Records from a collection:
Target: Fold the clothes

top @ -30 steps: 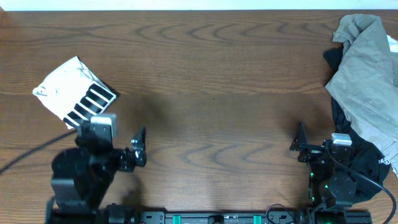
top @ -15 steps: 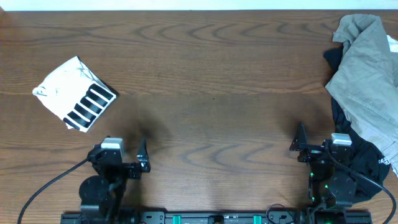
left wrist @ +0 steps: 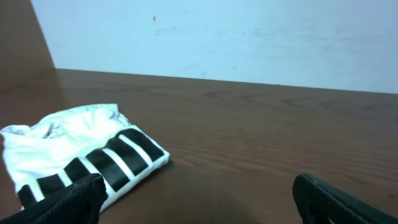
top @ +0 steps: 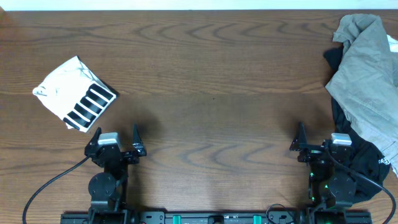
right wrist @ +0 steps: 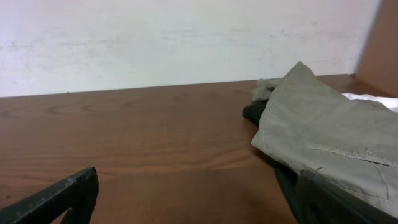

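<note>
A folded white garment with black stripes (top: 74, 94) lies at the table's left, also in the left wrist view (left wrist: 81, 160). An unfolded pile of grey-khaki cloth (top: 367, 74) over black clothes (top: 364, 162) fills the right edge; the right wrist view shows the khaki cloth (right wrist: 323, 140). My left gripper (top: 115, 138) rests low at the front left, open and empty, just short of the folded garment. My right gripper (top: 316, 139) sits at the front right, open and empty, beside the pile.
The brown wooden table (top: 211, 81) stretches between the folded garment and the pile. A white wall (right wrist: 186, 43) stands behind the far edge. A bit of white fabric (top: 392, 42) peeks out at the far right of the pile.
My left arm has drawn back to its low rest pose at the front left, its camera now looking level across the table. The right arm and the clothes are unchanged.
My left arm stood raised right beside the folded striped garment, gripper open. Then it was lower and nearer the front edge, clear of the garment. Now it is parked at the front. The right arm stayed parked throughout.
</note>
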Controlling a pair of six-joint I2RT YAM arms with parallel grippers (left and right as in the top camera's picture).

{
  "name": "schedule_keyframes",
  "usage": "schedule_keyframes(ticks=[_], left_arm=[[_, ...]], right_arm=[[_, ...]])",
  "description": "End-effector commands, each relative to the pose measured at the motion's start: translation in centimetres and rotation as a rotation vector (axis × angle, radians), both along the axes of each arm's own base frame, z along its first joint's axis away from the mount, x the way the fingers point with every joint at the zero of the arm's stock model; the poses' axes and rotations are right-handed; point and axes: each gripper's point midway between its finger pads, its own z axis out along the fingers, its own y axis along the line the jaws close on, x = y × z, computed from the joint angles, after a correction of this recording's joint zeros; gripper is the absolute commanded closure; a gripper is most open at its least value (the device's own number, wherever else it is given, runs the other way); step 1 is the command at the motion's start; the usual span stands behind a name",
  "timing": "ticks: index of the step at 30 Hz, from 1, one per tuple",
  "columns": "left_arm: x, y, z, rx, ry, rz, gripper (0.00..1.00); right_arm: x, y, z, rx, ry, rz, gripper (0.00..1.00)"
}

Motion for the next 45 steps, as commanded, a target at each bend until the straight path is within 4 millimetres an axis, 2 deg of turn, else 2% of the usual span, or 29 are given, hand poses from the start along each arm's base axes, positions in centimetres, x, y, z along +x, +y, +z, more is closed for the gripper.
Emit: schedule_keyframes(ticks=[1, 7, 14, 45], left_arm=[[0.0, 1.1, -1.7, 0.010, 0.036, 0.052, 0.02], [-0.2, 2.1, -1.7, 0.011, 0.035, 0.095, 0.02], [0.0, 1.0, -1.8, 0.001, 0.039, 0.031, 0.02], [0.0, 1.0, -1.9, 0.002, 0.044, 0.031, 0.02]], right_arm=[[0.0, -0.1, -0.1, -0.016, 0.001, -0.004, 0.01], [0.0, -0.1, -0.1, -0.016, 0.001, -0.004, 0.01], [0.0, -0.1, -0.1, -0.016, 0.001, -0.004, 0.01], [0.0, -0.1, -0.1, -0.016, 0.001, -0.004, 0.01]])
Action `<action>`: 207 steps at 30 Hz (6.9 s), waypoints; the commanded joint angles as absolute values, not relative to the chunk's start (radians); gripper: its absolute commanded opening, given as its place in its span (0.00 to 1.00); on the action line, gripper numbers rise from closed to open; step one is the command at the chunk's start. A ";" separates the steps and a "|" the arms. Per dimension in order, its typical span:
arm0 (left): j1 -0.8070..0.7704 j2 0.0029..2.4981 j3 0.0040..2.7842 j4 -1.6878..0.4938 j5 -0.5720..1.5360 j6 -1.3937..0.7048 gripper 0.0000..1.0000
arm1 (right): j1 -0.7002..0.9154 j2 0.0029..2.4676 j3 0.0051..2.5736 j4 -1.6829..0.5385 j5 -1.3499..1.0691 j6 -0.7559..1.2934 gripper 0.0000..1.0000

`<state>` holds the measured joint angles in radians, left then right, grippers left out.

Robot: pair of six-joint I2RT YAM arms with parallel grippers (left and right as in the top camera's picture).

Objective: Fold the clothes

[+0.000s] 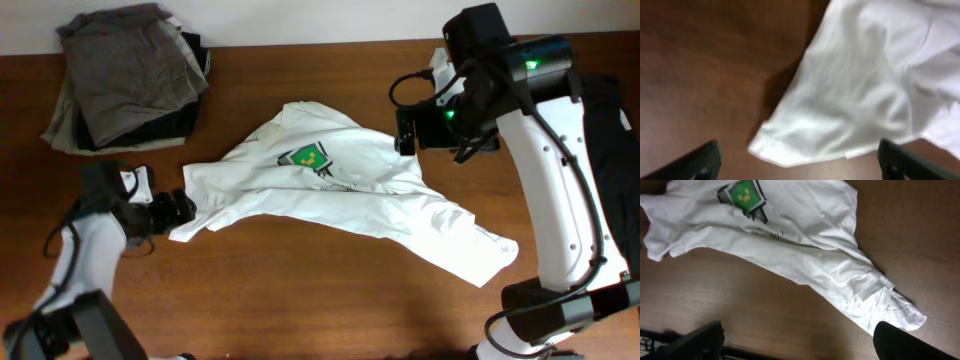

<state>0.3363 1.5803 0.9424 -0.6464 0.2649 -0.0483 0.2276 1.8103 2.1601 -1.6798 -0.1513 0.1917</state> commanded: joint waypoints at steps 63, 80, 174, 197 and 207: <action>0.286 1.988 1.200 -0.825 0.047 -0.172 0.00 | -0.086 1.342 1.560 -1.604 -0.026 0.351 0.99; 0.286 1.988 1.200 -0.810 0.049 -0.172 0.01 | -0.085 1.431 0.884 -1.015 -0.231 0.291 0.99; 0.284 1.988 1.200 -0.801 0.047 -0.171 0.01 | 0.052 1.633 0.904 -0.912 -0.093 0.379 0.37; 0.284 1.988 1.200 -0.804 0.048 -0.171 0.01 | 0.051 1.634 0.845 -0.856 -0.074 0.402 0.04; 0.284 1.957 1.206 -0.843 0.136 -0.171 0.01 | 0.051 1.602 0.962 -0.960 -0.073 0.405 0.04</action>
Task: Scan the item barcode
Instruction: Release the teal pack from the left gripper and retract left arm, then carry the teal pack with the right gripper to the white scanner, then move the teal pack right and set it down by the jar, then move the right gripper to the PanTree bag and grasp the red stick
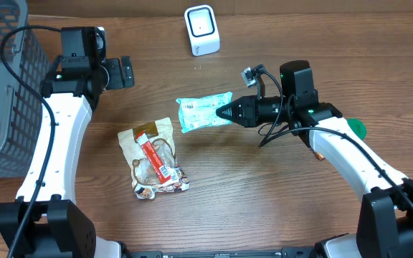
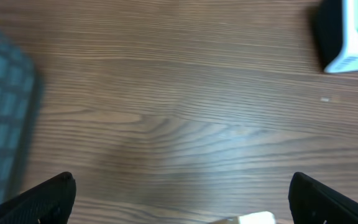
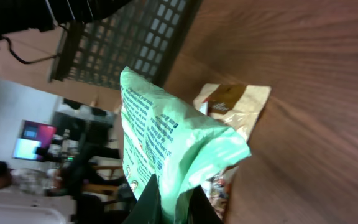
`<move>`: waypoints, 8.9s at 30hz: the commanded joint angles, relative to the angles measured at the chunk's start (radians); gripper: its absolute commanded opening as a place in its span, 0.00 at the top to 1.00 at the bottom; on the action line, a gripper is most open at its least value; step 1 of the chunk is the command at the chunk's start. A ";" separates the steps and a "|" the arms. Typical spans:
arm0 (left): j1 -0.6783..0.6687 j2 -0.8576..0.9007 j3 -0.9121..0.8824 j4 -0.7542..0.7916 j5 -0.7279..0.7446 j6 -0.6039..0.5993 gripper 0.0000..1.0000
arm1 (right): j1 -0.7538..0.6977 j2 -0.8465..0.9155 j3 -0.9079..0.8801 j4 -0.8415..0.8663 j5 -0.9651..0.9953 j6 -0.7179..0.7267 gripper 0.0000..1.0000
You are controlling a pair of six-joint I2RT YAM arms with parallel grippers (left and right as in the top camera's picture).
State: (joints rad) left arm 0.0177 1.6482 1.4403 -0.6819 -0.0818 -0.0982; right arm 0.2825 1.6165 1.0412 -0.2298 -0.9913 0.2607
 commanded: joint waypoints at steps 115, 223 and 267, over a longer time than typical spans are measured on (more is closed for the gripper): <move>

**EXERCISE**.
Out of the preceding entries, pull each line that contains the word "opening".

**ANSWER BOX**.
Action `<action>`: 207 steps at 30 Hz (6.9 s), waypoints; the commanded joint angles as absolute values, not relative to the chunk's start (radians); gripper: its absolute commanded opening, given as its place in its span (0.00 to 1.00); on the action line, gripper numbers rise from closed to open; step one is the command at the chunk's start. A ";" separates the steps and a "|" the arms. Per dimension in order, its typical span:
`<move>`: waypoints, 8.9s at 30hz: the commanded joint angles, relative to the angles measured at the chunk's start (radians); gripper: its absolute commanded opening as a place in its span, 0.00 at the top to 1.00 at the bottom; on the action line, a gripper is most open at its least value; step 1 of the chunk is the command at the chunk's start. A ";" separates the steps and a "|" the arms. Typical spans:

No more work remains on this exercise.